PDE6β Das CRISPR-Aktivierungsplasmid (m) ist ein aus drei Plasmiden bestehendes synergistisches Aktivierungsmediator-System (SAM), das für eine hocheffiziente, ortsspezifische transkriptionelle Hochregulation des Pde6b-Lokus in menschlichen Zelllinien entwickelt wurde. Das System basiert auf einem katalytisch inaktiven Cas9 (dCas9), das zwei inaktivierende Mutationen (D10A und N863A) trägt, welche die Nukleaseaktivität eliminieren, während die DNA-Bindung erhalten bleibt. Dieses dCas9 ist mit VP64, einem potenten Transkriptionsaktivator, fusioniert und wird zusammen mit einem Blasticidin-Resistenzgen zur Selektion koexprimiert. Das zweite Plasmid kodiert das MS2-p65-HSF1-Fusionsprotein, einen sekundären Aktivatorkomplex, der zusammen mit dCas9-VP64 wirkt, sowie ein Hygromycin-Resistenzgen. Das dritte Plasmid kodiert für eine zielspezifische 20-nt-sgRNA, die an zwei MS2-RNA-Aptamere fusioniert ist, welche den MS2-p65-HSF1-Komplex an die Aktivierungsstelle rekrutieren, begleitet von einem Puromycin-Resistenzgen. Die drei Plasmide werden im Massenverhältnis 1:1:1 verabreicht, um eine ausgewogene Expression aller Systemkomponenten zu gewährleisten.

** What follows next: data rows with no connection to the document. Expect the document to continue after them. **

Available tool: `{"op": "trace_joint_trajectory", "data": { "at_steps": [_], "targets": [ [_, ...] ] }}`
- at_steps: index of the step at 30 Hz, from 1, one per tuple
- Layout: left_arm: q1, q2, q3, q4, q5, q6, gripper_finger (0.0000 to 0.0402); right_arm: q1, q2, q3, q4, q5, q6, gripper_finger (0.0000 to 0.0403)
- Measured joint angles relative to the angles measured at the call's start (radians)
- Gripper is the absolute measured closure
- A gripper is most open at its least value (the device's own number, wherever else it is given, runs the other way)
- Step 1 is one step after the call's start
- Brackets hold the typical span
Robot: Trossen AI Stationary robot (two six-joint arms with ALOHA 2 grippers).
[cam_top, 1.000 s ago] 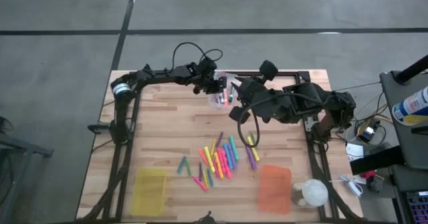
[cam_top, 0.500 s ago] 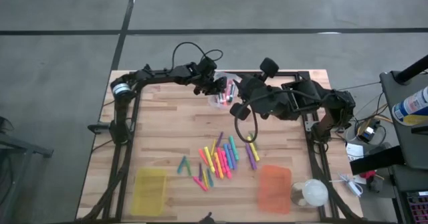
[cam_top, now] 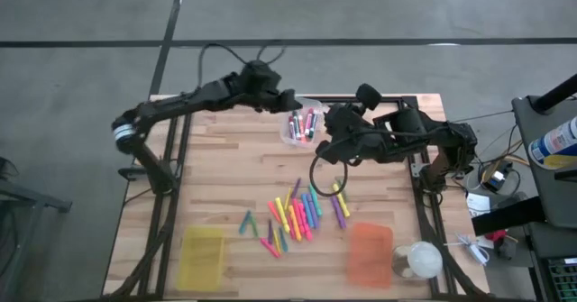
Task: Pick & Place Markers
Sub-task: Put the violet highlighter into the orange bin
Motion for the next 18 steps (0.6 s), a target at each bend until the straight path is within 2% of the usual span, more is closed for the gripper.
{"op": "trace_joint_trajectory", "data": {
  "at_steps": [6, 10, 13, 18],
  "targets": [
    [-0.034, -0.174, 0.0, -0.026, -0.009, 0.097, 0.023, -0.001, 0.0, -0.032, -0.03, -0.067, 0.172, 0.0328],
    [-0.065, -0.28, 0.0, -0.1, -0.01, 0.189, 0.023, 0.0, 0.0, -0.065, -0.027, -0.084, 0.192, 0.0329],
    [-0.078, -0.351, 0.0, -0.18, -0.008, 0.23, 0.023, -0.006, 0.0, -0.097, -0.021, -0.091, 0.311, 0.0333],
    [-0.083, -0.453, 0.0, -0.298, -0.011, 0.293, 0.023, -0.021, 0.001, -0.157, -0.019, -0.195, 0.487, 0.0334]
  ]
}}
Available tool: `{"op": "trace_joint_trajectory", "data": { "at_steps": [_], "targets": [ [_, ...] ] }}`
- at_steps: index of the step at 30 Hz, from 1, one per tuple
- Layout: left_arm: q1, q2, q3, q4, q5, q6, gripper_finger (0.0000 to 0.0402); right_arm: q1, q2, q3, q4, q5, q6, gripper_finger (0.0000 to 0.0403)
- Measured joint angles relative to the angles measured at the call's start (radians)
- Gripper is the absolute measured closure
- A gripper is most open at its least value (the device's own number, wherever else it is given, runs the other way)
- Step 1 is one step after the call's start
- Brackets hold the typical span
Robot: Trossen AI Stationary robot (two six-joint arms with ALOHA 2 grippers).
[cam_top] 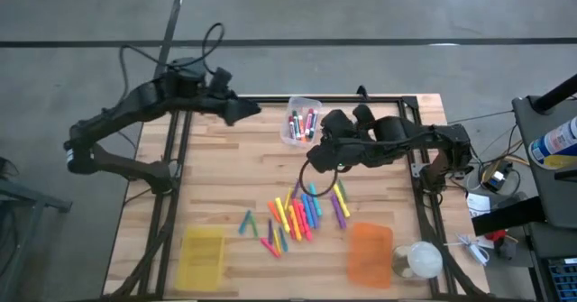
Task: Pick & Place Markers
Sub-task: Put the violet highlighter into the orange bin
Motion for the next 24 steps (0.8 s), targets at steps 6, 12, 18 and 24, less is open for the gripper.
{"op": "trace_joint_trajectory", "data": {
  "at_steps": [6, 12, 18, 24],
  "targets": [
    [0.0, -0.077, -0.014, -0.045, 0.001, 0.01, 0.023, -0.02, 0.001, -0.107, 0.005, -0.153, 0.22, 0.0325],
    [-0.001, -0.126, -0.051, -0.05, 0.002, 0.01, 0.023, -0.046, 0.001, -0.228, 0.018, -0.356, 0.328, 0.0312],
    [-0.001, -0.143, -0.066, -0.07, 0.004, 0.001, 0.023, -0.058, 0.0, -0.355, 0.185, -0.565, 0.373, 0.0277],
    [-0.001, -0.158, -0.066, -0.069, 0.026, -0.01, 0.023, -0.06, 0.0, -0.487, 0.438, -0.66, 0.376, 0.0253]
  ]
}}
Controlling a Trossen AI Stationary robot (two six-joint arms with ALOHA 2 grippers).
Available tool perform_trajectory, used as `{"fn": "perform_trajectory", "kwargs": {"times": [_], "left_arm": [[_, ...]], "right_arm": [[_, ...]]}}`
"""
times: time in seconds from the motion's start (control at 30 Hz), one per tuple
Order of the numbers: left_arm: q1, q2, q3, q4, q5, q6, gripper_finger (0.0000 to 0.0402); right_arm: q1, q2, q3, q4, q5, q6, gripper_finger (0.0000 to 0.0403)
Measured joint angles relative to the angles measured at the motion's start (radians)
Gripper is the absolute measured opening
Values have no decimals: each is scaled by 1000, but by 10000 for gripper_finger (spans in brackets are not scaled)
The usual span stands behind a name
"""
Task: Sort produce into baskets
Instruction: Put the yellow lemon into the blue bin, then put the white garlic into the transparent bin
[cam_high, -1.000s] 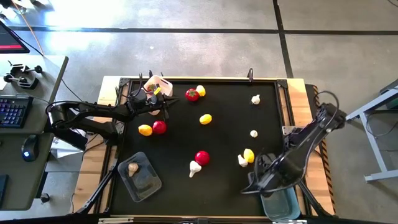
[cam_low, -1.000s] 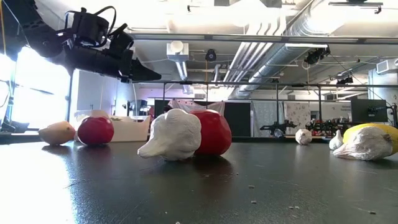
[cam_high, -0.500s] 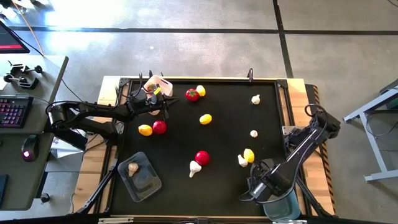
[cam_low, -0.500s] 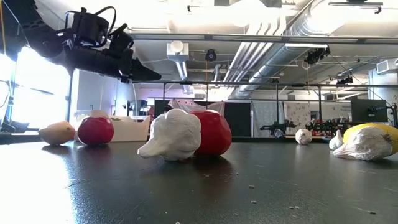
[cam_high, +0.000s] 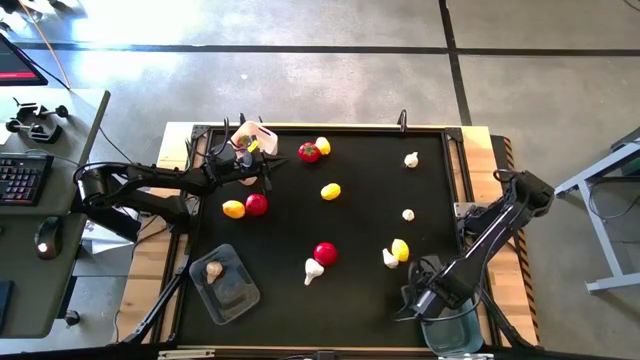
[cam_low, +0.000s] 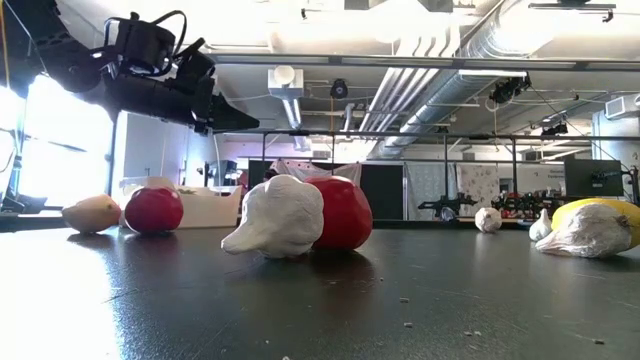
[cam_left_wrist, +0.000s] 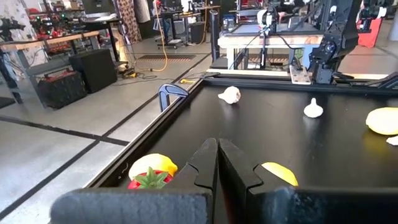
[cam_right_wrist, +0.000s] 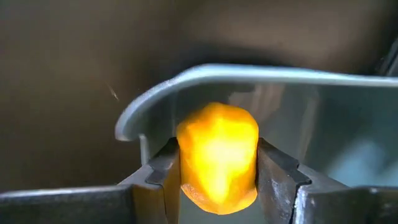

Nach der Assemblierung am Zielort bindet der SAM-Komplex etwa 200 bp stromaufwärts der Pde6b-Transkriptionsstartstelle, wo VP64, p65 und HSF1 gemeinsam die Transkriptionsmaschinerie rekrutieren und die Hochregulation der endogenen PDE6β-Expression vorantreiben. Im Gegensatz zu nukleaseaktivem Cas9 verursacht dCas9 keine Doppelstrangbrüche und verändert die genomische Sequenz nicht, wodurch der native Pde6b-Locus erhalten bleibt und die Untersuchung von PDE6β-abhängigen Transkriptionsreaktionen am endogenen Locus ermöglicht wird. Dies macht es zu einem wertvollen Werkzeug für Funktionsstudien, die Identifizierung von Zielgenen und die Modellierung der Wiederherstellung des PDE6β-Signalwegs in Tumorzellen mit stillgelegtem oder reduziertem Pde6b-Ausdruck.
Nur für Forschungszwecke. Nicht für diagnostische oder therapeutische Zwecke bestimmt.